Find all lines in the records that include the word "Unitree", and copy them out.

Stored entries
● ● ●

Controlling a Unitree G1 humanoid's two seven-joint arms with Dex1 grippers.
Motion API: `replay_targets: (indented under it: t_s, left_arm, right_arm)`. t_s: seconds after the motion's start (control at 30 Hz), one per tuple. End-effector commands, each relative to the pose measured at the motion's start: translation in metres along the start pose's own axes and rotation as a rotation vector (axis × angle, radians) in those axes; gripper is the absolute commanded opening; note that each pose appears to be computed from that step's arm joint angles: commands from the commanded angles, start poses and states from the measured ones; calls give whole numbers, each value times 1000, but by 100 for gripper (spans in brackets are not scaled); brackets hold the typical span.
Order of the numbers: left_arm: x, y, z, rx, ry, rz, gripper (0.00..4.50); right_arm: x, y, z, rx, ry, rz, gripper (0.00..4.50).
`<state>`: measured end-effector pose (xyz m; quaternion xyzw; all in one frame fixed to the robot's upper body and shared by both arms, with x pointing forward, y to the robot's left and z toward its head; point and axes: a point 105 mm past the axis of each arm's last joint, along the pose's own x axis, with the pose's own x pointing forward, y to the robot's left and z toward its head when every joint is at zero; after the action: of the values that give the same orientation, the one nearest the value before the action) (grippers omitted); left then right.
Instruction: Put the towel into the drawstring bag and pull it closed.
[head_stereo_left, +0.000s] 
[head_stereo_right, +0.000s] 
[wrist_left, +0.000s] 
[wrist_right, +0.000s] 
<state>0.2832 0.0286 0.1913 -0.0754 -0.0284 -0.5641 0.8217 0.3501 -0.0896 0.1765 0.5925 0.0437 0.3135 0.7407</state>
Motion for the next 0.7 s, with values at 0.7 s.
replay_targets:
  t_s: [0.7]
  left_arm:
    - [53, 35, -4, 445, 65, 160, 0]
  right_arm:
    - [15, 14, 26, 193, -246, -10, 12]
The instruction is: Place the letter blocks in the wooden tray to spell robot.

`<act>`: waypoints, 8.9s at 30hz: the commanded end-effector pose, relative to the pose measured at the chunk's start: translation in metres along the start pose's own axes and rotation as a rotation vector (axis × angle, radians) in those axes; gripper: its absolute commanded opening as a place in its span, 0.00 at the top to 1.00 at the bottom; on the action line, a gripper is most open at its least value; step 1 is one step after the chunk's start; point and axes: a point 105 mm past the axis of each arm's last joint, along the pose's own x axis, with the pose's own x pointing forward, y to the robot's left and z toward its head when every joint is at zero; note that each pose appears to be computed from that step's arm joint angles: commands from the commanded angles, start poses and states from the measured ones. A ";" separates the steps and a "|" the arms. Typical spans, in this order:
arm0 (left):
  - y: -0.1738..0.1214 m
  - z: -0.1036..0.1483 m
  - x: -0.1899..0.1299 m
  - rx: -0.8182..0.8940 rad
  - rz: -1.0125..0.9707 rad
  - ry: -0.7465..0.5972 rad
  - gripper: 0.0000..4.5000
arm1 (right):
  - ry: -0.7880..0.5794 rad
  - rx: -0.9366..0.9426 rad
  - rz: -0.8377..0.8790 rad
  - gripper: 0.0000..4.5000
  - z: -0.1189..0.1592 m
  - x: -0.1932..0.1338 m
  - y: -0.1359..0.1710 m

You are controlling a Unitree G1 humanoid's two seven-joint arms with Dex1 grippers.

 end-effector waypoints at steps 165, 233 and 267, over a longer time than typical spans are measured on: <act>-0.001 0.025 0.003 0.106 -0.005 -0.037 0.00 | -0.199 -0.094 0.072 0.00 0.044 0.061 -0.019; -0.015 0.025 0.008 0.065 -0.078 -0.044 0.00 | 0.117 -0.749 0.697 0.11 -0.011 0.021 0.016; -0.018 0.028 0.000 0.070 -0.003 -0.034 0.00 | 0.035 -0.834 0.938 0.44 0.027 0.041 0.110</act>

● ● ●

■ Response ■
Controlling a Unitree G1 humanoid's two seven-joint arms with Dex1 grippers.
You are controlling a Unitree G1 humanoid's two seven-joint arms with Dex1 grippers.

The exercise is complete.